Horton waited for his chance to speak with me alone, and found it at the urinal. He whispered so softly, the trickle of pee almost covered what he was saying. “All the guys wanna know — you’re so evil, so well-qualified, you shoulda known Frank Sinatra was a bad influence. But you let the poison play. You tapped your pen along to it! It just don’t add up Chief...” His eyes were pleading. What a relief to see an expression other than bored hatred.
“The truth...I shouldn’t be Chief of Family Homicide.”
“Whaa?”
I raised my voice a little. Maybe I was past caring. “You heard I shot my fiancée and had sex with her corpse before blowing my brains out, right?”
“A classic M-N-S, no coaching necessary. That’s how you qualified, Chief.”
“No, no, the acting medical examiner miscalculated — he was hung-over and filling in for the regular guy. M-N-S went down on the examiner’s report. But it wasn’t, not really.” I spilled my secrets as Horton stood there dumbfounded, zipper still down. The real story was, after carelessly showing off with a firearm, I fatally wounded the love of my life — an accident, a terrible one. I called 911 as she gently bathed me in her blood, wanting to say, ‘I love you’ and ‘I’m sorry.’ But being an arrogant man, completely blocked in my emotional expression, the only way of expressing my love was through sex. So I made love to her, weeping in anguish, as she bled out. She forgave me with the slightest nod and breathed, ‘It’s okay,’ as the whites of her eyes rolled up. I blew my head off as emergency rescue pounded down the door.”
Horton stuttered, “Y-You didn’t, it w-wasn’t...”
“They never checked, Horton. The autopsy report arrived before I did, and the hierarchy was so dazzled with my primo badass paperwork the greedy bastards couldn’t wait. They bulldozed verification and instantly made me Grand Chief Demon of Family Homicide. It was bound to go bad.” Horton looked at me like he’d just pissed on his own pant leg. Heavy footsteps sounded in the hall. I’d heard footsteps like those before. They belonged to the pitchfork fiends outside. They were coming for me.
“Jayzus Jumpin’ Kee-rist,” Horton muttered.
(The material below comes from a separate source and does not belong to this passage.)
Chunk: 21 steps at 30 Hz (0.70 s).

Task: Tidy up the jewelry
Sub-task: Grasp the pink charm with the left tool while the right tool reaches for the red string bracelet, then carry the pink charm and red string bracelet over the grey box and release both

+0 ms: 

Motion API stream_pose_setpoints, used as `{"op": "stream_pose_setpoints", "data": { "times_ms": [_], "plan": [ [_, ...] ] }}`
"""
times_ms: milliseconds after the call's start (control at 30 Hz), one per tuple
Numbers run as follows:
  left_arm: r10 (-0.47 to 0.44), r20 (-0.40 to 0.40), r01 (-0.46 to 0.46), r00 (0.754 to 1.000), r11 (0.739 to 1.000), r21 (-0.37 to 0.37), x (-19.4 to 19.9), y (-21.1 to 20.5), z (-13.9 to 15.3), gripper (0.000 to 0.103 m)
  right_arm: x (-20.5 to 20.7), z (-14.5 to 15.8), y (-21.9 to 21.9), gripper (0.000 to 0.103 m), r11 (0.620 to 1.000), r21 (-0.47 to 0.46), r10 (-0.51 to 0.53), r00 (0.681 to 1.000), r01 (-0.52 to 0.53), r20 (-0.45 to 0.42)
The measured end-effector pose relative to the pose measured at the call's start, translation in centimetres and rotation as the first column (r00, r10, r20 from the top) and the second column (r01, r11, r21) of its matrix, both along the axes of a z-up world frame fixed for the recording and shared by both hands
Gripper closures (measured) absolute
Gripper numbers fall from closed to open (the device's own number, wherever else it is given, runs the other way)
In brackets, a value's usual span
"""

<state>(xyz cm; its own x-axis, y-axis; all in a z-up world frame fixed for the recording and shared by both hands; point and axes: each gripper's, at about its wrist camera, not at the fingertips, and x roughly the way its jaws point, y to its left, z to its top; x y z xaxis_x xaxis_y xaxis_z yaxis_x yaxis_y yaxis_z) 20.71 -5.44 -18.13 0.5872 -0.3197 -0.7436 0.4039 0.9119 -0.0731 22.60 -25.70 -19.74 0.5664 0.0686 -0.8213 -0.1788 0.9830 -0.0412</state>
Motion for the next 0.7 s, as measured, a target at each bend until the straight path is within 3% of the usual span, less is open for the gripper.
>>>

An explosion of sparks and smoke extinguished everything. Somewhere beyond the black, a cracked bell tolled.
When consciousness returned, I was lashed to a stake at the top of a huge, as-yet-unlit bonfire. The sky above, clotting rapidly with bruised clouds, offered no hope. Behind me, Horton shrieked, “I’m not an accomplice!” as unseen hands roped him to my back. Below, a slavering mob yowled as Satan recited a laundry list of my transgressions.
Grinning, gibbering inductees, fresh from their own fires, rushed up to the pyre and set us alight with their burning limbs. It was clear; there wasn’t going to be any reviving this time around. As searing flares rose around us, and our screams wafted away in smoky puffs, I whispered with my last breath, “Horton, I can’t be a hundred percent sure, but Sinatra might’ve been on to something.”